Problem to work on: Go through the listing below and output it word for word.

Data provided:
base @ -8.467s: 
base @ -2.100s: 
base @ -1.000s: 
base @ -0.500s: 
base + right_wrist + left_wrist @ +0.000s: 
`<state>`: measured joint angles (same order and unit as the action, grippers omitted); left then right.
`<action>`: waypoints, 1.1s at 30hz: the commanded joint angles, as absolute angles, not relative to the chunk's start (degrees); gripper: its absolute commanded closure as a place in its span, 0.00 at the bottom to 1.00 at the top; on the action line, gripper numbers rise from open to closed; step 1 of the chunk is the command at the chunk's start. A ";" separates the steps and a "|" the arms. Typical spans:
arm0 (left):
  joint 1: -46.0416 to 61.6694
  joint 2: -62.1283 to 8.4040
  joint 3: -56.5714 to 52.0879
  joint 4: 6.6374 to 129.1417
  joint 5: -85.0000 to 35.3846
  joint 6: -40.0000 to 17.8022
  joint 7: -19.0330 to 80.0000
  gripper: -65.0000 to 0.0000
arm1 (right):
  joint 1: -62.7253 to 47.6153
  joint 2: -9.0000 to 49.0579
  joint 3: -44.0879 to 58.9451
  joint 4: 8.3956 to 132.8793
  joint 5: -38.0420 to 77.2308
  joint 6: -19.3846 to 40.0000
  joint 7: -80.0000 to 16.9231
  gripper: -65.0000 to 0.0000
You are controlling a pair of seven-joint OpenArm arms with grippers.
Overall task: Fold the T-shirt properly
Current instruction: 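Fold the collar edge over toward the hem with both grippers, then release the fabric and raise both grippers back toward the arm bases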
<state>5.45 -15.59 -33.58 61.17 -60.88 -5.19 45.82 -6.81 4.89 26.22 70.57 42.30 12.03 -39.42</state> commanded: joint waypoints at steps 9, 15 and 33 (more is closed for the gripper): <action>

Answer for the task:
base @ -8.467s: 
base @ -2.100s: 
base @ -1.000s: 
base @ -0.500s: 
base + right_wrist + left_wrist @ +0.000s: 
`<state>`: measured joint angles (same order and unit as the action, grippers omitted); left then right.
`<action>`: waypoints, 1.1s at 30hz: the commanded joint angles, as absolute angles, not relative to the chunk's start (degrees); gripper: its absolute commanded closure as a place in its span, 0.00 at the bottom to 1.00 at the top; on the action line, gripper numbers rise from open to closed; step 1 of the chunk is the command at the chunk's start. A ";" separates the steps and a "|" the arms. Typical spans:
arm0 (left):
  joint 1: -46.0416 to 61.6694
  joint 2: -62.1283 to 8.4040
  joint 3: -56.5714 to 52.0879
  joint 4: 6.6374 to 129.1417
  joint 5: -85.0000 to 35.3846
  joint 6: -40.0000 to 17.8022
  joint 7: -19.0330 to 80.0000
  gripper: -65.0000 to 0.0000
arm1 (right):
  joint 1: -62.7253 to 47.6153
  joint 2: -9.0000 to 49.0579
  joint 3: -44.0879 to 58.9451
  joint 4: 8.3956 to 132.8793
  joint 5: -38.0420 to 77.2308
  joint 6: -19.3846 to 40.0000
  joint 7: -80.0000 to 16.9231
  gripper: -65.0000 to 0.0000
You are controlling a pair of seven-joint OpenArm arms with grippers.
Overall task: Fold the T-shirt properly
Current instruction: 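Fold the collar edge over toward the hem with both grippers, then release the fabric and raise both grippers back toward the arm bases
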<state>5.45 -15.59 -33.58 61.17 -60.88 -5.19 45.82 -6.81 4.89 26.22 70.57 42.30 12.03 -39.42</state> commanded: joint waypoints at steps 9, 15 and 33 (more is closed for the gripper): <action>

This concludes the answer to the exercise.